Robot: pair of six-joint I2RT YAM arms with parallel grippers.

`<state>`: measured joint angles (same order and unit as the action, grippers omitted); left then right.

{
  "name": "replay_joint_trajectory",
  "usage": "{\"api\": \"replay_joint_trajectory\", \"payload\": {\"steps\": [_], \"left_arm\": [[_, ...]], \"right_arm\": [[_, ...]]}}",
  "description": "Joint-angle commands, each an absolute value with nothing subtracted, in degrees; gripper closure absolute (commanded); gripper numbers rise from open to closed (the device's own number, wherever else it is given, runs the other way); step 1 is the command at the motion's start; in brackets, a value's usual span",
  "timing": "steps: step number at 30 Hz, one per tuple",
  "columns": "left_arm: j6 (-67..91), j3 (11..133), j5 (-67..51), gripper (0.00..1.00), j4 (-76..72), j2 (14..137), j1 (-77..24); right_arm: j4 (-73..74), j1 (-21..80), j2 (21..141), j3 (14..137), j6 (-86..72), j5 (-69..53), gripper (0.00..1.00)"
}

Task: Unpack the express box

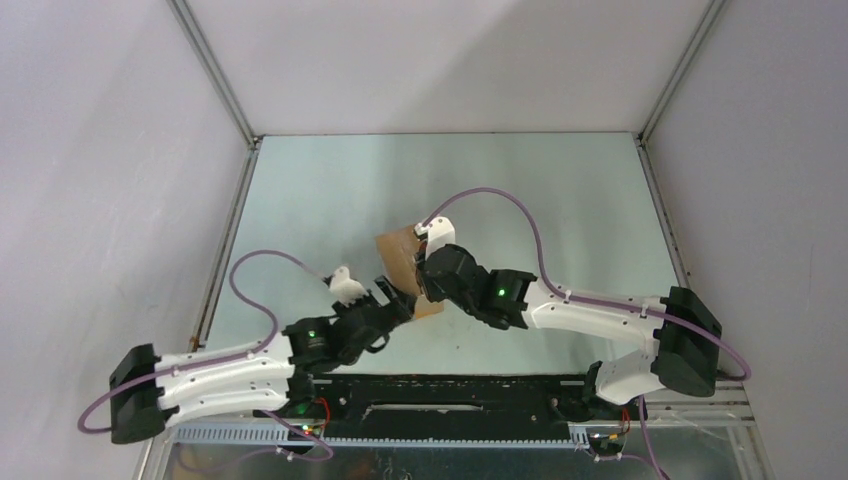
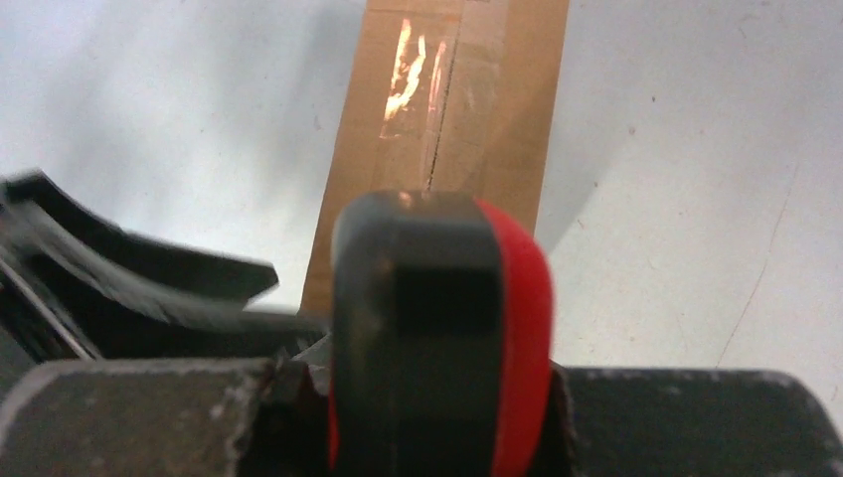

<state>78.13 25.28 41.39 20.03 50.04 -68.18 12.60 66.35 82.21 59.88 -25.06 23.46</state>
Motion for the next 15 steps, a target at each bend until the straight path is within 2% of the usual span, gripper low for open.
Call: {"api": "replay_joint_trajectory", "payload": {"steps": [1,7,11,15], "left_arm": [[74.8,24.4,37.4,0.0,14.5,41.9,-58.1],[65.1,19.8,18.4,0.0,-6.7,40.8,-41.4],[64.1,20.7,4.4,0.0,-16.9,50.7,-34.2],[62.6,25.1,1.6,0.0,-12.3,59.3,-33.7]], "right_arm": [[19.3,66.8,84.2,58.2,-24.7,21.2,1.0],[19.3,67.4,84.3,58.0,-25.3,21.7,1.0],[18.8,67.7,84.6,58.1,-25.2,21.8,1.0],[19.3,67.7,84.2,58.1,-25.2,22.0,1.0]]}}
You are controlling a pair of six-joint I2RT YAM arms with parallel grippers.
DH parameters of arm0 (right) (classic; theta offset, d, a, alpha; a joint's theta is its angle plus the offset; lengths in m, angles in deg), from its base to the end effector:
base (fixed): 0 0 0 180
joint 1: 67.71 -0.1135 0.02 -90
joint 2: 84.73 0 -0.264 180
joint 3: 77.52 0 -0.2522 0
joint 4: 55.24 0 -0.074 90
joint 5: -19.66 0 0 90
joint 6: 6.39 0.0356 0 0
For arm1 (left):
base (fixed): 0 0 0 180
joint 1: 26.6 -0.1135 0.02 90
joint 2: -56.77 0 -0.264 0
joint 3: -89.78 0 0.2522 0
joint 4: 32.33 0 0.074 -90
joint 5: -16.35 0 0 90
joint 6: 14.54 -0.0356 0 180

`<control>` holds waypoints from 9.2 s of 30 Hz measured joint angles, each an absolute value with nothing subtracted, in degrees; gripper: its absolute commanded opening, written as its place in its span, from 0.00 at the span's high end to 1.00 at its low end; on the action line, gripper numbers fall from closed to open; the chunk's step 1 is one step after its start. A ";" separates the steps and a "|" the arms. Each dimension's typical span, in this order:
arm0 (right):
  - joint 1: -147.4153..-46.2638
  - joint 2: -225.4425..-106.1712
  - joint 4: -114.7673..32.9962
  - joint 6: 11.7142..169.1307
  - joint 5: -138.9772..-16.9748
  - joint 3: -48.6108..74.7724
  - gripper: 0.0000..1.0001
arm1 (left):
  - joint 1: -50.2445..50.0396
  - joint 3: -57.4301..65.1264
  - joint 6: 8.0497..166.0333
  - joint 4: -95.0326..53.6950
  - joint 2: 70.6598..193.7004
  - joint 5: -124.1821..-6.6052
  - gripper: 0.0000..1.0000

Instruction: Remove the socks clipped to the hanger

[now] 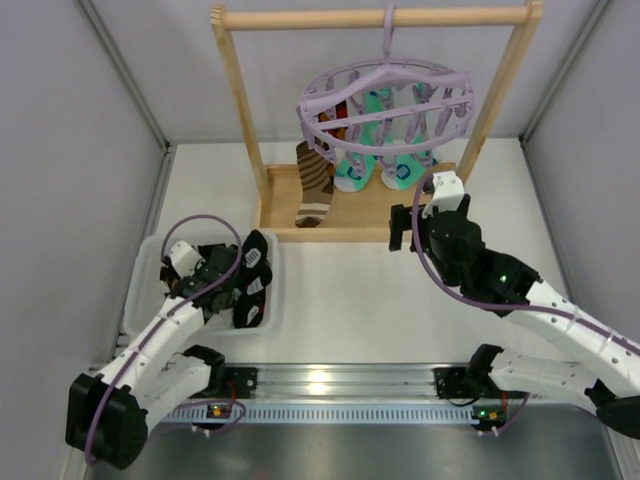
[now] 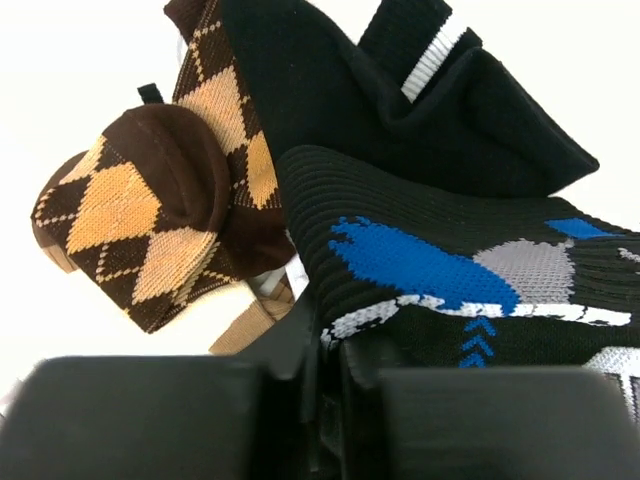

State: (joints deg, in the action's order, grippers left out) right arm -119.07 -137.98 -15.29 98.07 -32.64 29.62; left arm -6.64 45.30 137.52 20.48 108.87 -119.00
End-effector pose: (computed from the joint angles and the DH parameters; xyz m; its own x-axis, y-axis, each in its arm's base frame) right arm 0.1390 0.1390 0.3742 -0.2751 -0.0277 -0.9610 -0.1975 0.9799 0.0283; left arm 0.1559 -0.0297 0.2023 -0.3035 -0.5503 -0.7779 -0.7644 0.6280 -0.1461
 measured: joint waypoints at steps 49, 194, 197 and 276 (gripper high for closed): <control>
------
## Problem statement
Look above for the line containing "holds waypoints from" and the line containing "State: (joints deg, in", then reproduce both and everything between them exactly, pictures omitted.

## Task response
`<control>` holds waypoints from 9.2 s of 30 Hz measured joint angles, each an absolute value with nothing subtracted, in degrees; gripper: its absolute commanded opening, written as its place in its span, from 0.00 at the span's high end to 1.00 at its low end; on the action line, gripper numbers fall from closed to open; the chunk's step 1 is one step after its start. A ";" separates the steps and a "|" the arms. Each dimension's typical span, in this order:
arm0 (right):
  - joint 1: -147.4153..-46.2638
  - joint 2: -225.4425..-106.1712
  - joint 4: -114.7673..32.9962
  - joint 6: 11.7142..169.1307
  - joint 5: -138.9772..-16.9748
  - joint 3: -48.6108..74.7724
  - gripper: 0.0000..1.0001
arm1 (left):
  - joint 1: -50.2445..50.0396
  - joint 3: -57.4301..65.1264
  - joint 6: 8.0497..166.0333
  - joint 4: -95.0326..53.6950
  - joint 2: 70.6598..193.7004
  - joint 5: -124.1821..-6.6052
  - gripper: 0.0000..1.0000

Instruction: Remove the socks clipped to the hanger

[now] 
[now] 

State: (joints deg, in the action's order, grippers left out) right arm -119.07 -137.98 -15.29 98.07 -32.64 29.62; left arm -6.64 45.30 137.52 20.48 108.87 -119.00

Nothing else is part of this output.